## What the task requires
Beginning at the line that includes "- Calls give", return each line exactly through the end of the listing, and no line before it.

## Data provided

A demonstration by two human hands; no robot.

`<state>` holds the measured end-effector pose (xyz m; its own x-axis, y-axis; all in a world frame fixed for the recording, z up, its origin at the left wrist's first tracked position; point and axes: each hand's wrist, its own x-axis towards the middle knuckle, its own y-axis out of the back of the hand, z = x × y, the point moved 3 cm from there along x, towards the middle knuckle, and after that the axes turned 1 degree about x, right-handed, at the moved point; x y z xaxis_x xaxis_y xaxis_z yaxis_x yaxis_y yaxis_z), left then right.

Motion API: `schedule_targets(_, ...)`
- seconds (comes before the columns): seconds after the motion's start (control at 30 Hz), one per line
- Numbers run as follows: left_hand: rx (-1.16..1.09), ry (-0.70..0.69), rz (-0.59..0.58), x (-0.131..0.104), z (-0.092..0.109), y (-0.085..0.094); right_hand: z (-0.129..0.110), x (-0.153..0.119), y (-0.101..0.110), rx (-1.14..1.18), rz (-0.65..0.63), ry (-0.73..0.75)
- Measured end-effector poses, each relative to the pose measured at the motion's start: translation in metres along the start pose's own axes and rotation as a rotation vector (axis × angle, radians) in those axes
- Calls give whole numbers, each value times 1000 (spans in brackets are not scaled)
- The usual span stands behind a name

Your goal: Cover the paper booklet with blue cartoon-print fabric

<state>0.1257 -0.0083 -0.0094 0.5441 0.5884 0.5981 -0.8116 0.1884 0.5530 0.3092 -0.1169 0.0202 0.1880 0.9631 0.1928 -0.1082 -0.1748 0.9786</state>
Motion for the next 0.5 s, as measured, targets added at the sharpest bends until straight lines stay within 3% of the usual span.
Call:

## Response to this exercise
- Calls give whole numbers, each value times 1000 (spans in brackets are not scaled)
- The usual span stands behind a name

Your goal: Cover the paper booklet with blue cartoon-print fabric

<state>0.1257 -0.0083 -0.0094 0.5441 0.5884 0.5981 -0.8116 0.1884 0.5530 0.3092 -0.1169 0.0202 0.1880 0.9631 0.1928 -0.1082 -0.1748 0.9786</state>
Motion for the next 0.5 s, as measured, targets added at the sharpest bends until straight lines stay within 3% of the usual span.
Call:

The exercise output is complete.